Last night, Debbie and I were in the kitchen getting dinner ready. I got some silverware to set the table, and then, I heard Debbie gasp, “what the heck is Bella doing?!” ( – only she didn’t really say “heck”, given the magnatude of what we both witnessed).
Bella is our chihuahua by the way, not our housekeeper. I looked over and witnessed something I thought was both a sin against Mother Nature and up to this point, a physical impossibility! Our chihuahua, Bella, had latched onto the backside of our cat, Raja, and she then started to motion her hips like she had a hula hoop, only she didn’t have a hula hoop.
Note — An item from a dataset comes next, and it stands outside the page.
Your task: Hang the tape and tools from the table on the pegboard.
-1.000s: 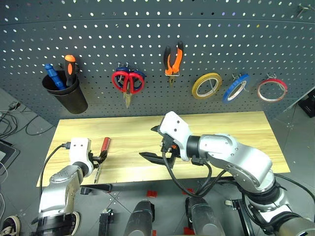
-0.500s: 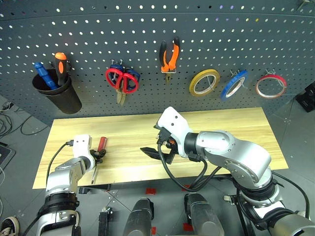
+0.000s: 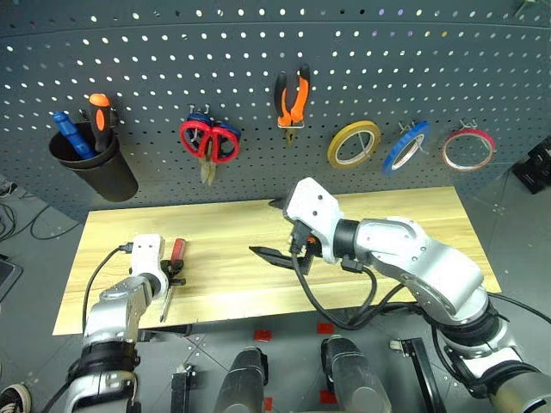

Now to put your mind at ease, Bella has been fixed, so there won’t be any mutants of canine and feline nature roaming the streets of San Elijo. It was both a disturbing and curious thing to witness. I’ve never heard of a dog trying to get it on with a cat, ever. Maybe I should check the bible and make sure it isn’t one of the signs of the apocalypse! Look out for The Four Horsemen of the Apocalypse and dogs getting it on with cats!!!!
I don’t know whether to call the Dog Whisperer or Guiness Book of World Records.
Do you think they sneak downstairs after we fall asleep and turn on the TV and watch the Spice Channel, (not that I do anything like that of course). I guess I’ll see if there is a Sexually Confused Chihuahua for Dummies book at our neighborhood Barnes and Noble. Wish me luck. I’m gonna need it!
In all the commotion, I never mentioned how Raja reacted to all of this. When I looked down at her after it happened, she had this look on her face, that if she could talk, I swear she would say “Meow chicka meow meow”!!!